This post was originally published on 2018-04-06 on my old blog. I do not want to lose the content, so I migrated it here. I worked on
pyffduring my 2018 sabbatical which I ended sooner than expected after being hired by Red Hat. I would still like to revive this work sometimes.
The idea of syntactic/semantic-aware diff tool was in my head since we neededsomething similar for a project we were working in Red Hat Lab together with VeriFIT research group. We wanted to connect code differences (git commits or PRs) with test results and build a “riskiness classifier”. The rough idea was something like ”whenever people change I/O code in method M of class C, test T tends to break”. We were missing the analyzer that would easily give us, in machine-readable format, what actually changed in the code, besides changed lines that a simple
diff tool can give you. We somehow managed to build something ad-hoc for C code differences and continued, but since then I thought the smart diff could be an interesting project.
I decided to start in a simple way: take two versions of a Python file as in input, and work over their AST to detect differences. There is an AST module in Python standard library that can parse Python code easily but I remembered a talk on Pylint which described Astroid as an improved module with more functionality (build for usage in Pylint). I wanted to use it but failed to find a current documentation link; for some reason I kept discovering
www.astroid.org which is dead for some time (I discovered the current documentation later).

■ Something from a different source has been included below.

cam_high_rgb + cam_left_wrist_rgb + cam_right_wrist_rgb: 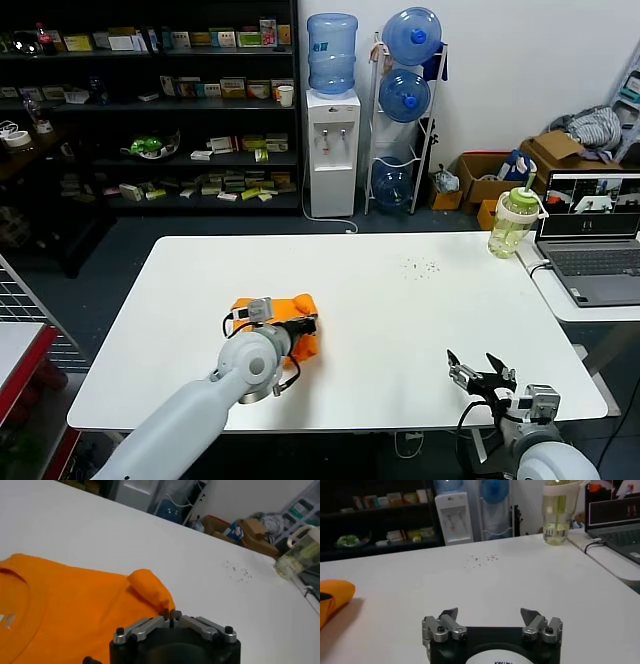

So I decided to go with “vanilla”
ast module for a while. I discovered the very helpful Green Tree Snakes - the missing Python AST docs documentation for it and from there, the first steps were quite simple. I chose the approach of driving the development by examples: I selected a git commit from a different project, looked at the diff and asked myself “what changed in that code?”, then went to implement the necessary code.
I have started with detecting added and removed imports, classes and high-level methods in the module, followed by detecting simple changes of these entities such as added/removed methods and changed implementations. The entities are currently identified by name, which means renaming is not properly detected (it will be reported as one class/method removed and another added). At the moment, the only supported output is the natural language summary of the changes.
After I had this MVP version of
pyff ready I went on to set up some necessary project infrastructure: README, tests and some helper code.
I would like to implement a programatical API and a machine readable output format (probably JSON), then follow with implementing further change types detection. I will probably continue with the example-driven approach, but I would like to implement some “smart” detection soon: something like recognizing that the program was not semantically changed (for example, a simple variable rename) and not reporting an implementation change in that case.